═════ Available data

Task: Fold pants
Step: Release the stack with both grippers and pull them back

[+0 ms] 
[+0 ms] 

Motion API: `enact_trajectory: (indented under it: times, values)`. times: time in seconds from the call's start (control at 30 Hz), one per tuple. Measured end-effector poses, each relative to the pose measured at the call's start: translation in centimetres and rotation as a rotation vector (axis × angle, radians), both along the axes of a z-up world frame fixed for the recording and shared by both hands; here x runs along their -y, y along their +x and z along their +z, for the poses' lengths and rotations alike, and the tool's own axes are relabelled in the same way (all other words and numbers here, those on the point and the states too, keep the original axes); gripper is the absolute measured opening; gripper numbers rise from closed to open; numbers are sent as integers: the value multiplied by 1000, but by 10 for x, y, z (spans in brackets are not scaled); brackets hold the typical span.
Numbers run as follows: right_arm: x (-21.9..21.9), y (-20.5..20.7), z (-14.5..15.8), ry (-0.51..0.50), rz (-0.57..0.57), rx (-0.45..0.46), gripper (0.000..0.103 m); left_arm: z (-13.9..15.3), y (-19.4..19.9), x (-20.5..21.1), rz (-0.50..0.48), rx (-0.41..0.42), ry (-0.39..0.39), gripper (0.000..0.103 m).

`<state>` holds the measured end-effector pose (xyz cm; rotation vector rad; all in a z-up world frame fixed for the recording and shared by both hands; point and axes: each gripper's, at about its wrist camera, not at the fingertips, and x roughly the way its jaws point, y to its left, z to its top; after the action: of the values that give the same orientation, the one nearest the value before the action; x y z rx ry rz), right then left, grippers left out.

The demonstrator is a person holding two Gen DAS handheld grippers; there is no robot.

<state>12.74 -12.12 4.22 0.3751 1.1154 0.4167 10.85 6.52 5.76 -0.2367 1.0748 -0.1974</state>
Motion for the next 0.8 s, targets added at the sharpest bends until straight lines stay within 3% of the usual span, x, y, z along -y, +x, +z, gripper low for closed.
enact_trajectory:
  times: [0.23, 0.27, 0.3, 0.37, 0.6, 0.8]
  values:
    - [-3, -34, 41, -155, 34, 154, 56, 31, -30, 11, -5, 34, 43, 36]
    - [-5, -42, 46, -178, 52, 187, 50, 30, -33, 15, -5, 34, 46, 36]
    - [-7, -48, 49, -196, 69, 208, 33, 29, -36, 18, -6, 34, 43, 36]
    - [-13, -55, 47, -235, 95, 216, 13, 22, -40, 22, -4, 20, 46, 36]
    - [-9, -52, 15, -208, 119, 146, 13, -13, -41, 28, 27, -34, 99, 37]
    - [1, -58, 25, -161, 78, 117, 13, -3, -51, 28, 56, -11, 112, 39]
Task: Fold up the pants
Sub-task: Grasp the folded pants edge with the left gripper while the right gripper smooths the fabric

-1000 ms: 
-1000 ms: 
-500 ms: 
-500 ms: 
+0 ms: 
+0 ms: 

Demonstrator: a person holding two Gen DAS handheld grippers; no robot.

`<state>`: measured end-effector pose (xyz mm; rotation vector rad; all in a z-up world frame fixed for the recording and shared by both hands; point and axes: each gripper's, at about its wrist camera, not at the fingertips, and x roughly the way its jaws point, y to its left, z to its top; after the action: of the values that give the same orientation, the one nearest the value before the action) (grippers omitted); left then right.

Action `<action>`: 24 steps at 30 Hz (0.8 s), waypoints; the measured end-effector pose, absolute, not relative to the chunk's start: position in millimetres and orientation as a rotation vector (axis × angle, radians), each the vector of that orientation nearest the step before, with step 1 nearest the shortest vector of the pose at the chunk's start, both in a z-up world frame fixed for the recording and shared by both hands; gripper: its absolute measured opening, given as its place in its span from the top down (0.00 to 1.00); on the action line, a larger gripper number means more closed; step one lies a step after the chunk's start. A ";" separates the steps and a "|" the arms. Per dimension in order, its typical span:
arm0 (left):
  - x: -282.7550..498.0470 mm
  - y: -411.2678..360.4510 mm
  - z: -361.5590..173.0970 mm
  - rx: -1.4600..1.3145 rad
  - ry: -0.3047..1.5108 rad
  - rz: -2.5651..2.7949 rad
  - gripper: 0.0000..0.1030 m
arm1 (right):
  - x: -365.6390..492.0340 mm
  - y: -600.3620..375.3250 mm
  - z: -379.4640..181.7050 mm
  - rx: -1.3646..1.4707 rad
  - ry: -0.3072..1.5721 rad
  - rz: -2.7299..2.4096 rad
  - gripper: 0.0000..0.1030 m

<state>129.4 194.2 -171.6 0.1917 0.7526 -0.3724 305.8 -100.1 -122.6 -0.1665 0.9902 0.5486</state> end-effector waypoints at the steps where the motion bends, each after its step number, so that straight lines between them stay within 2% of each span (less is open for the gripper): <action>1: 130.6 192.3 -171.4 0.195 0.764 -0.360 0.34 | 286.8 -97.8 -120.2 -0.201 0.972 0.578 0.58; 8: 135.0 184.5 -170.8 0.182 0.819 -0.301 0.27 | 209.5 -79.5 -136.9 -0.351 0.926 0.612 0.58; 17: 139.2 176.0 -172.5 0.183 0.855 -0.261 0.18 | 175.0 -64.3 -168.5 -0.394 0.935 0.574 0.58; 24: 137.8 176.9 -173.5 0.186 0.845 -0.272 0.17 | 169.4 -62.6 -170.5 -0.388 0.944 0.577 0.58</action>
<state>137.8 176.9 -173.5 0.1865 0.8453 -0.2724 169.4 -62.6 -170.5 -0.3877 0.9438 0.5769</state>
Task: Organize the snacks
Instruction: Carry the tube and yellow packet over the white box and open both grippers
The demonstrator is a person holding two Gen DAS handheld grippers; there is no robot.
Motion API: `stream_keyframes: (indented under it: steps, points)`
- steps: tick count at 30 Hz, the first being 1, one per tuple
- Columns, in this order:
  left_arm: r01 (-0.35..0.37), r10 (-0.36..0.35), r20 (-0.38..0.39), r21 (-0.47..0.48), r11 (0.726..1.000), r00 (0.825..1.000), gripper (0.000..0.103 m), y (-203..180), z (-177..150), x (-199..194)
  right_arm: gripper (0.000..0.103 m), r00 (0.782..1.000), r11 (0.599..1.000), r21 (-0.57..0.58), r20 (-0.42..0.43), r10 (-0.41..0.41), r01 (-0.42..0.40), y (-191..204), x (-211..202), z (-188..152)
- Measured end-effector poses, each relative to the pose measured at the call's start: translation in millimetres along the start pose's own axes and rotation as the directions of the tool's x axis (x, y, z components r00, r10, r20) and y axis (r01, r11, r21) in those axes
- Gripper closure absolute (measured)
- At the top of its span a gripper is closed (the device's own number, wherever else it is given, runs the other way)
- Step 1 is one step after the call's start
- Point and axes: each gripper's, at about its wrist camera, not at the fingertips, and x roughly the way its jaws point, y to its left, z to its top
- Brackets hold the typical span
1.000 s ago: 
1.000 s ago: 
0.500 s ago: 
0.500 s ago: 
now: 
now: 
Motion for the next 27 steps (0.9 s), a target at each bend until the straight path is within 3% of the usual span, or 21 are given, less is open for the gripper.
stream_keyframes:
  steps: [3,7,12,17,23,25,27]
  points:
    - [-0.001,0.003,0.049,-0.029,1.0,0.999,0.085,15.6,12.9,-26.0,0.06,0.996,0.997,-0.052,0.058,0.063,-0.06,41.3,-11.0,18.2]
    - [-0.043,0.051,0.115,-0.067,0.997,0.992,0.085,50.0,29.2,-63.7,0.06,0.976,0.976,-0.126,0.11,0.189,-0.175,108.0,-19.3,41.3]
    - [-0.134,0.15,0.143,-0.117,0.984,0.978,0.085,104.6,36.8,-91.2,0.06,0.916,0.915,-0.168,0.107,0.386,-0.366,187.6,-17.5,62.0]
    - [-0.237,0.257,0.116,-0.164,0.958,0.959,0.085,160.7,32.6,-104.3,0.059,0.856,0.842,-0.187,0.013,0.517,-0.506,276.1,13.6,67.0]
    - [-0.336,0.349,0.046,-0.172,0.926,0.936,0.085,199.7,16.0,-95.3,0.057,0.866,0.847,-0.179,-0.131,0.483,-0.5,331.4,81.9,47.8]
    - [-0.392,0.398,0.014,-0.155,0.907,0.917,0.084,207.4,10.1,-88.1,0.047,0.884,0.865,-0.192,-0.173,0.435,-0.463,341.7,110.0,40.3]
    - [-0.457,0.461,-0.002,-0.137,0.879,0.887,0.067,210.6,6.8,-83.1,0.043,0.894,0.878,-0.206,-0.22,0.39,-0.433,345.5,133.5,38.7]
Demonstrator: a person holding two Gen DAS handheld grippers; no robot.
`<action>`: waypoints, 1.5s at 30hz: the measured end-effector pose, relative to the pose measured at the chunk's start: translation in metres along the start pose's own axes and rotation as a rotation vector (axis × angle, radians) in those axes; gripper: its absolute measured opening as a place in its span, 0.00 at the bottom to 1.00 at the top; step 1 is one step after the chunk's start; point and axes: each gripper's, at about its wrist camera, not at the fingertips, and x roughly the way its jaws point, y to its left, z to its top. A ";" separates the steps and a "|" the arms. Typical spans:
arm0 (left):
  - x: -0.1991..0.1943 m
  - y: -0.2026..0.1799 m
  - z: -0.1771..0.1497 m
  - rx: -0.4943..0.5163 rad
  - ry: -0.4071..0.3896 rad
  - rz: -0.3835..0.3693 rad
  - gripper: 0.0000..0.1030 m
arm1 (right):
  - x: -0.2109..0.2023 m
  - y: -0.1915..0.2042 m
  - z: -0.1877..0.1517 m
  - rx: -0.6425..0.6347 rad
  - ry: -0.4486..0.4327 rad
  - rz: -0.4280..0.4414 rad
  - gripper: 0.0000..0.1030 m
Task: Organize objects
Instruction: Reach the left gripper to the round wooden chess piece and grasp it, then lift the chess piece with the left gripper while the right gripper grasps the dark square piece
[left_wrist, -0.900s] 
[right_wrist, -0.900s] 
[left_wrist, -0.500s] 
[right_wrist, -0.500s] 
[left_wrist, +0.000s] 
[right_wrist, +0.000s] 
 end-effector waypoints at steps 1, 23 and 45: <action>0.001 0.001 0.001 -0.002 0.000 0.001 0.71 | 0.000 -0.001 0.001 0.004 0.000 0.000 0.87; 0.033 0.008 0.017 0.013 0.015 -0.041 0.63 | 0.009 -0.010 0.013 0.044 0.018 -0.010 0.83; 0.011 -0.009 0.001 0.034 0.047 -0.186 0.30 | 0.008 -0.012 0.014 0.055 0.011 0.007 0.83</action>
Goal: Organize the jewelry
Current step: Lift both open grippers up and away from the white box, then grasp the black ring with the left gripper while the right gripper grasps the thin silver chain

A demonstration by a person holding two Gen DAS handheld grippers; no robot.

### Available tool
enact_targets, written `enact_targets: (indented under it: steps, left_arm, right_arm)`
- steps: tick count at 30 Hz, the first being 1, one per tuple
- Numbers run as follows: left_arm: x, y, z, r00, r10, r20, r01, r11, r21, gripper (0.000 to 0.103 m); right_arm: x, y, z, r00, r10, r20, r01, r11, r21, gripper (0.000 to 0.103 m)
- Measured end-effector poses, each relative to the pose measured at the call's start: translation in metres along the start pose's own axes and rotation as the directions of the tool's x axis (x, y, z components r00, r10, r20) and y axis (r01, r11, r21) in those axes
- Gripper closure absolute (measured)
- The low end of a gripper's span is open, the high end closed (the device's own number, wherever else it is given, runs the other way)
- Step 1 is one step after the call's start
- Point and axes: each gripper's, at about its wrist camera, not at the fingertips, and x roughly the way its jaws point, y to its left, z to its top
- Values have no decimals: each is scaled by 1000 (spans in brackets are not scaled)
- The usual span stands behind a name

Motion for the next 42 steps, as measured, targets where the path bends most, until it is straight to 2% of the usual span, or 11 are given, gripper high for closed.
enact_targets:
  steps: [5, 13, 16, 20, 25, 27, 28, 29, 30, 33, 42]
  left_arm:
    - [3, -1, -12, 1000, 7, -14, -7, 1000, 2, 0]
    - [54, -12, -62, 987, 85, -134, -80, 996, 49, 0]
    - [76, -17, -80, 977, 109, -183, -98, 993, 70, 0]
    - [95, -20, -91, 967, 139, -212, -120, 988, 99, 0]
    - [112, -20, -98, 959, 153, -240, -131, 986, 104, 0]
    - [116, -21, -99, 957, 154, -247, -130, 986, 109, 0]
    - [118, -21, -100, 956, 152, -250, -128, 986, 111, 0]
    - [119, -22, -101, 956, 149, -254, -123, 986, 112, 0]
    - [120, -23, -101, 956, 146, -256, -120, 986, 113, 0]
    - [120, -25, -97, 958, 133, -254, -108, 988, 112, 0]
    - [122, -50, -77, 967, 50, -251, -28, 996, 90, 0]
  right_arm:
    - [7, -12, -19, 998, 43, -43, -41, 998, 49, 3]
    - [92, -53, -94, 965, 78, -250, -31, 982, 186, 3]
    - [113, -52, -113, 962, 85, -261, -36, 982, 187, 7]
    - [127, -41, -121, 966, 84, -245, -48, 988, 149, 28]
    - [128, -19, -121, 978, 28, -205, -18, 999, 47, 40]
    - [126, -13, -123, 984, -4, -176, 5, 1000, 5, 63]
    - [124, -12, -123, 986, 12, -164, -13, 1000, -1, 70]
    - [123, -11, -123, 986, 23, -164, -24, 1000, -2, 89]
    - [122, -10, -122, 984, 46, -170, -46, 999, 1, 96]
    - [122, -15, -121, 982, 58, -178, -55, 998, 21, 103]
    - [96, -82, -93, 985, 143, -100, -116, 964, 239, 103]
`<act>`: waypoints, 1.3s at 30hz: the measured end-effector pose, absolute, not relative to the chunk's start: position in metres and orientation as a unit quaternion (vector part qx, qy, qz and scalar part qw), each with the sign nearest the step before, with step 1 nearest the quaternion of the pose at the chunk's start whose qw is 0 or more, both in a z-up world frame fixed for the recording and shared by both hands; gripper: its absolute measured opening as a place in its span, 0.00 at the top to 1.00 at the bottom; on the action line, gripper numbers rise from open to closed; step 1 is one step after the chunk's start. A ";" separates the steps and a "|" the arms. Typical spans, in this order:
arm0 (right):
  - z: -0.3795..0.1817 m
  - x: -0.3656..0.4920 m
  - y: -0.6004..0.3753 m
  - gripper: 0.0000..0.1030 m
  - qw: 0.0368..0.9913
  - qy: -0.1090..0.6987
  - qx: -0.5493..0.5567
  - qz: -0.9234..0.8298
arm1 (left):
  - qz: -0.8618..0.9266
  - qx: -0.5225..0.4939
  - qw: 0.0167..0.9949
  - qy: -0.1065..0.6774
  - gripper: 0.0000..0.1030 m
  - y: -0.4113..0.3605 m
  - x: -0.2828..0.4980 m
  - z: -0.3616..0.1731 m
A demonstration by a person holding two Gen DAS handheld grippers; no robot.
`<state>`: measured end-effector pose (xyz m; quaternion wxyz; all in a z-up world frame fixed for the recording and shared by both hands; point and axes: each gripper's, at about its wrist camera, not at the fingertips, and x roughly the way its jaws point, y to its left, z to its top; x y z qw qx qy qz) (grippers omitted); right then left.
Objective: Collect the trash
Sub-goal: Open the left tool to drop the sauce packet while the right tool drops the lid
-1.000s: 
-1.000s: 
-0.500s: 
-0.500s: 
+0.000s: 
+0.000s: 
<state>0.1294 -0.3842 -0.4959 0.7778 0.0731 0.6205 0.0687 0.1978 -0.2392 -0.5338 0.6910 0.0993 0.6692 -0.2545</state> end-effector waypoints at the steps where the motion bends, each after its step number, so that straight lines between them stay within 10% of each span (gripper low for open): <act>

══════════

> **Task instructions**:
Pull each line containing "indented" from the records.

> **Result below**:
Motion API: `enact_trajectory: (indented under it: times, values)`. times: time in seconds from the call's start (control at 30 Hz), one per tuple. Measured end-effector poses, each relative to the pose measured at the call's start: translation in centimetres and rotation as a rotation vector (axis × angle, radians), both along the axes of a z-up world frame fixed for the recording and shared by both hands; here x runs along their -y, y along their +x and z along their +z, for the poses' lengths and rotations alike, and the tool's own axes are relabelled in the same way (all other words and numbers here, those on the point and the states too, keep the original axes); gripper is the absolute measured opening; gripper numbers rise from closed to open; numbers are sent as integers: the value multiplied by 1000, but by 10 for x, y, z (spans in brackets are not scaled); brackets hold the typical span.
Motion API: `stream_keyframes: (indented under it: steps, points)`
enact_targets, written `enact_targets: (indented under it: steps, left_arm, right_arm)`

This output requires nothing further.